-- TASK DESCRIPTION --
Find all lines with the word "slipper" in the material, then copy them.
******
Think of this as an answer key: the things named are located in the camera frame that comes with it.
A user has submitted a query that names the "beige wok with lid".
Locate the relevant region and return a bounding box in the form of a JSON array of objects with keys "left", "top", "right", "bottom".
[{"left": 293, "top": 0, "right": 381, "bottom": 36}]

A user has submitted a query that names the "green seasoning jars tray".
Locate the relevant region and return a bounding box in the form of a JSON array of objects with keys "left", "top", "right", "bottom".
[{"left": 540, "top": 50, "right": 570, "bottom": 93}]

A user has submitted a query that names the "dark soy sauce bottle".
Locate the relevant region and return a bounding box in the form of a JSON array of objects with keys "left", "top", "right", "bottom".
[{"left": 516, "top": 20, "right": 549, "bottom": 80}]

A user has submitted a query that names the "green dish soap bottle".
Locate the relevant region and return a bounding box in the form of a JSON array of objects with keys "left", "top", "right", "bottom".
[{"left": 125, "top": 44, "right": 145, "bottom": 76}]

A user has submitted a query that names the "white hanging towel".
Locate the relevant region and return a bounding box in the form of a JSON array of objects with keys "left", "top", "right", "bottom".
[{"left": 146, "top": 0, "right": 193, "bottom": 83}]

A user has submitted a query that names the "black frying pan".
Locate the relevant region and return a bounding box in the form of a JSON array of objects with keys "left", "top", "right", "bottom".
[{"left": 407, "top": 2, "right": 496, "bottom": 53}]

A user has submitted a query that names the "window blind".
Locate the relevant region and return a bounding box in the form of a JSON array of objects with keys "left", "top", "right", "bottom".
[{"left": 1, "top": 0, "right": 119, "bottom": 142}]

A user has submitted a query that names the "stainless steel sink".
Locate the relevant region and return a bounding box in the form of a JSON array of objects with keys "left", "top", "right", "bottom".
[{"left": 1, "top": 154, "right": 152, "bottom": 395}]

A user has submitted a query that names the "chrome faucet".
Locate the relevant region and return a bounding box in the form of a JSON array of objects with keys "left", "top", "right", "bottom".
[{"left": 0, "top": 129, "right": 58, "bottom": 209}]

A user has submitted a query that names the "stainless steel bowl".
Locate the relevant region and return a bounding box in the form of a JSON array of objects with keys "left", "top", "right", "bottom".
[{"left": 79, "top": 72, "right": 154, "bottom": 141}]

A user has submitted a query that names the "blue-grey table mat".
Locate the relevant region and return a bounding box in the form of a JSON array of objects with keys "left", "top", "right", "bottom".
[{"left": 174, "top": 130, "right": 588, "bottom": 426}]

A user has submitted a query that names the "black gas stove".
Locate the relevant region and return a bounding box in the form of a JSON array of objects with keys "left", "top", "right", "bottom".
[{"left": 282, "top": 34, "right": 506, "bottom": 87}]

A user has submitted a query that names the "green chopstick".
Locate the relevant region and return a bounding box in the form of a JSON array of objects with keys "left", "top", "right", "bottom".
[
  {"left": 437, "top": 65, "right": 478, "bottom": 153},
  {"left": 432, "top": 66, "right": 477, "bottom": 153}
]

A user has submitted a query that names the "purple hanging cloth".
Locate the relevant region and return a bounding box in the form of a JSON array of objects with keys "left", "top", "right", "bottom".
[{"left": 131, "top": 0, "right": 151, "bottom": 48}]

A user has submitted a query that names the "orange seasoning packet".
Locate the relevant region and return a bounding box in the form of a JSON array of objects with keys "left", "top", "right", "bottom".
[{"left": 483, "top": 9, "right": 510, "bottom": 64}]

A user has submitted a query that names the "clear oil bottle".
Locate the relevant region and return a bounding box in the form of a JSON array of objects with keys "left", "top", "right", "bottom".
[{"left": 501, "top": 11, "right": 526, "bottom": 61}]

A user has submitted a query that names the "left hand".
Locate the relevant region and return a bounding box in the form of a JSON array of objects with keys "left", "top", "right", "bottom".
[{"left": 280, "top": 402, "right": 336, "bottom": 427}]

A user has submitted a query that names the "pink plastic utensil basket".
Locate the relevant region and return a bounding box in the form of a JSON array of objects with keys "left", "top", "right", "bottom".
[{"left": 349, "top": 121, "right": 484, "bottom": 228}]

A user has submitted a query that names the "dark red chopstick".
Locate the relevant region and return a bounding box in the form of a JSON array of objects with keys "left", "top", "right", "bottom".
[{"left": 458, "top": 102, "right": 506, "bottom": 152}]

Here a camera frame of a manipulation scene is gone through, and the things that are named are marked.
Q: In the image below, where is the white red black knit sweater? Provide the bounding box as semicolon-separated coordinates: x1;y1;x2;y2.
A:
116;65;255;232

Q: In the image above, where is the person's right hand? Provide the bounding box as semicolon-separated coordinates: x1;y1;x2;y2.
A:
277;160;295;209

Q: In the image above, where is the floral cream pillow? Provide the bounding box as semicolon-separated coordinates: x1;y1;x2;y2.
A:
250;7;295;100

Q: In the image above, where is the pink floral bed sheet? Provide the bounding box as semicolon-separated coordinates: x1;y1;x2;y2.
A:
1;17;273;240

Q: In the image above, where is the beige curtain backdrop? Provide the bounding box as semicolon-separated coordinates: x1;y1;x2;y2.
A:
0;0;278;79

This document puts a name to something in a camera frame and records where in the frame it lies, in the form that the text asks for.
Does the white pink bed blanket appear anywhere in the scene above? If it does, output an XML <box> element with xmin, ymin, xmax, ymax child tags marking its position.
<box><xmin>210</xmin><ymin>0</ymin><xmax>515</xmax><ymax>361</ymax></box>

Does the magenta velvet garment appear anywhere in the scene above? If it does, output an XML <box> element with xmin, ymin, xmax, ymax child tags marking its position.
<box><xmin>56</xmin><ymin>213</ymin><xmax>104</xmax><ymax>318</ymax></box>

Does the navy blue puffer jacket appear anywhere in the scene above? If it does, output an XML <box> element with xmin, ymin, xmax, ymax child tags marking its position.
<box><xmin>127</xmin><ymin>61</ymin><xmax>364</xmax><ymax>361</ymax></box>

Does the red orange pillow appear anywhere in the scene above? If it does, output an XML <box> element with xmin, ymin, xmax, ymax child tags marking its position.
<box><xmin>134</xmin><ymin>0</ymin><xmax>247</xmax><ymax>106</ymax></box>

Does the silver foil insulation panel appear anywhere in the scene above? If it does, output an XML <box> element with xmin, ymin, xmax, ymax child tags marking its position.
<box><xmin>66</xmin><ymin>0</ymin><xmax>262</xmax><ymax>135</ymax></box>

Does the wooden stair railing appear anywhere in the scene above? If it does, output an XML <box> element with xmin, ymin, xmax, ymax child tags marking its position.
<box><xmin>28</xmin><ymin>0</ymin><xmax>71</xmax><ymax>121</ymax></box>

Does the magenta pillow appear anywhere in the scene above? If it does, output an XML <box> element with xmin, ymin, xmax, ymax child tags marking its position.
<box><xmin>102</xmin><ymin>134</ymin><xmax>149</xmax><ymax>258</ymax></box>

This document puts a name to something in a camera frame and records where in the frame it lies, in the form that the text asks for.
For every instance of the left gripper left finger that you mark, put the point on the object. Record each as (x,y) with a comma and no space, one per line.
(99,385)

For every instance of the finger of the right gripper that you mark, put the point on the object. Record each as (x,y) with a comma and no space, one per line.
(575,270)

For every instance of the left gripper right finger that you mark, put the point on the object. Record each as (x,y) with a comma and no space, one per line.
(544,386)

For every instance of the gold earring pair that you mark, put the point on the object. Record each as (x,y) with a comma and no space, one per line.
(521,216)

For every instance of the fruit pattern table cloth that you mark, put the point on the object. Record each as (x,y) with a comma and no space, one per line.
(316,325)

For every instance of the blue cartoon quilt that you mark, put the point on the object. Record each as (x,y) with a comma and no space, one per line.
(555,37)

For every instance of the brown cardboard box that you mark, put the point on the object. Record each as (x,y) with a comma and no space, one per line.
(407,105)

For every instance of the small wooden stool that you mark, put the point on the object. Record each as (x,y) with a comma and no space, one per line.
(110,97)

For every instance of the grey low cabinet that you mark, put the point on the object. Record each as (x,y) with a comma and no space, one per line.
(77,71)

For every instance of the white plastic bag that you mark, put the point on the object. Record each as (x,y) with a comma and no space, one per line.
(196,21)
******
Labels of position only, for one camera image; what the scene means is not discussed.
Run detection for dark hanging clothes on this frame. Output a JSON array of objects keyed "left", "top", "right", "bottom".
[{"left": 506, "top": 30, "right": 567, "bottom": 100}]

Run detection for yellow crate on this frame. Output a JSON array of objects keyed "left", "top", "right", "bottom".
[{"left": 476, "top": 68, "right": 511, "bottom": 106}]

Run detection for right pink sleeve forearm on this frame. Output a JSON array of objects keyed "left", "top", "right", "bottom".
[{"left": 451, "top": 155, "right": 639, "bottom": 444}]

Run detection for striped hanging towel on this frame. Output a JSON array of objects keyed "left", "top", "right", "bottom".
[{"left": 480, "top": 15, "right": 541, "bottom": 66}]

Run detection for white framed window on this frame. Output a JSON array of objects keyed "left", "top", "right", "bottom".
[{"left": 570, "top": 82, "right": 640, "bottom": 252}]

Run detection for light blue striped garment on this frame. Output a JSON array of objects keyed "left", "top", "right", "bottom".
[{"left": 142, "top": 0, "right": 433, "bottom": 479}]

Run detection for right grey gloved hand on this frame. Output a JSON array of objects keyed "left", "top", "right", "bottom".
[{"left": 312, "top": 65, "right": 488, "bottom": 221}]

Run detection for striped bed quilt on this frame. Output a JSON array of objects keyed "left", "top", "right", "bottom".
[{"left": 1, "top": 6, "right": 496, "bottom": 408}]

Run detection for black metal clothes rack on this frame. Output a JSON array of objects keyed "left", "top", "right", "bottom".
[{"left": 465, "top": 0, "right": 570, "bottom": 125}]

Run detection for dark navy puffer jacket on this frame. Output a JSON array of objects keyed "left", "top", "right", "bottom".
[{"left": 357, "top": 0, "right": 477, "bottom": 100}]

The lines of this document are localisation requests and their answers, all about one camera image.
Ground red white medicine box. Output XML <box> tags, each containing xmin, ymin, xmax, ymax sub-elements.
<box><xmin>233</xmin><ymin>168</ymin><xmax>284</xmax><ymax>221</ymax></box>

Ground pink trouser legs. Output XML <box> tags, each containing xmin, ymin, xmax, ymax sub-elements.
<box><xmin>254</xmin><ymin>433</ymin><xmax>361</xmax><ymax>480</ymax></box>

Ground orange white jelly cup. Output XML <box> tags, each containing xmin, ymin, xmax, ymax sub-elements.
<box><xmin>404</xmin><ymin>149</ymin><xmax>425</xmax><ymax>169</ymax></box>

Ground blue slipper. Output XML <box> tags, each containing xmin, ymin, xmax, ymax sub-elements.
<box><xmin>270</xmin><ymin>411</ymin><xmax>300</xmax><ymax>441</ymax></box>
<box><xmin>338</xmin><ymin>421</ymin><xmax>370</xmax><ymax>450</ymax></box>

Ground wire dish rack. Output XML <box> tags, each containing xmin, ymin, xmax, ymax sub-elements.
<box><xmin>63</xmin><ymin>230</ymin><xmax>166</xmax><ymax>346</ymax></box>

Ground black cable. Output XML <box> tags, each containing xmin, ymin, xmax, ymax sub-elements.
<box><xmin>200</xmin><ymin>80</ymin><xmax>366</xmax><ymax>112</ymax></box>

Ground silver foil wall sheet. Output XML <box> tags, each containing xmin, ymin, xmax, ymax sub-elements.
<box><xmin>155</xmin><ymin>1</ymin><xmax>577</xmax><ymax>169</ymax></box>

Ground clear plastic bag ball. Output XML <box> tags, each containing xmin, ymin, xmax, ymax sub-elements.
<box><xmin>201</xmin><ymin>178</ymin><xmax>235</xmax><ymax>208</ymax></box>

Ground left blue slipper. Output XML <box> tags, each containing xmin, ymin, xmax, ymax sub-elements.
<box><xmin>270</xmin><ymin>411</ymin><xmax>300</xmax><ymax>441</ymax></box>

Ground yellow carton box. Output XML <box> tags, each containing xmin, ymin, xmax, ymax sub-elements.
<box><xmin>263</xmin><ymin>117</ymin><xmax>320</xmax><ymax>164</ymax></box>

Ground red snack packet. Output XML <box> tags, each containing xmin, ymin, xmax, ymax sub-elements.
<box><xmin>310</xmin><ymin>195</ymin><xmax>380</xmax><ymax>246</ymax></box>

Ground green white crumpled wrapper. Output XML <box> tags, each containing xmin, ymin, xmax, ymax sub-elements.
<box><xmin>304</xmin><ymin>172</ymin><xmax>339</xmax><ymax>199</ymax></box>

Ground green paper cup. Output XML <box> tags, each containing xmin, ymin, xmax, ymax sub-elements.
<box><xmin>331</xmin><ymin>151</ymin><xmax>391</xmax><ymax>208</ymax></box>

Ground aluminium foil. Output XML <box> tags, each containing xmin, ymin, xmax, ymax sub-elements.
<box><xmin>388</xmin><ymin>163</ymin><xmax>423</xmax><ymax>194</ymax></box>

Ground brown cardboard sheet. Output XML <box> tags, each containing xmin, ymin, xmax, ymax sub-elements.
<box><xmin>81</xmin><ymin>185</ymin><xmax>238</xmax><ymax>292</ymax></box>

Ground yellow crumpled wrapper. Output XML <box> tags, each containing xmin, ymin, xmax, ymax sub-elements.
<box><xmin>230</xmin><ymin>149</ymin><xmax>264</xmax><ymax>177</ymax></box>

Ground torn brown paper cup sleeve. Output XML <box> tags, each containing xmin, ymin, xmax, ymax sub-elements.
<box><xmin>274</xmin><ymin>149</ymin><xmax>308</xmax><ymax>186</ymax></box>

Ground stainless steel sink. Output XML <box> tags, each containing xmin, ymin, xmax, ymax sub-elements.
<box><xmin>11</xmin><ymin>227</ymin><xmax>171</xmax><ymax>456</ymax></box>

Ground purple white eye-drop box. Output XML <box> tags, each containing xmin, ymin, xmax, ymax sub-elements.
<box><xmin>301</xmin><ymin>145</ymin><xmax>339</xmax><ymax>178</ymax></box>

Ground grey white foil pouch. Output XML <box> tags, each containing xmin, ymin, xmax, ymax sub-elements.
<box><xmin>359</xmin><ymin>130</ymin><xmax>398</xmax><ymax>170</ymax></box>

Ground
******
-- RESPONSE FOR THIS EXERCISE --
Ground blue slipper. Output XML <box> tags, each containing xmin, ymin, xmax, ymax sub-elements.
Ground left blue slipper. Output XML <box> tags, each containing xmin, ymin, xmax, ymax sub-elements.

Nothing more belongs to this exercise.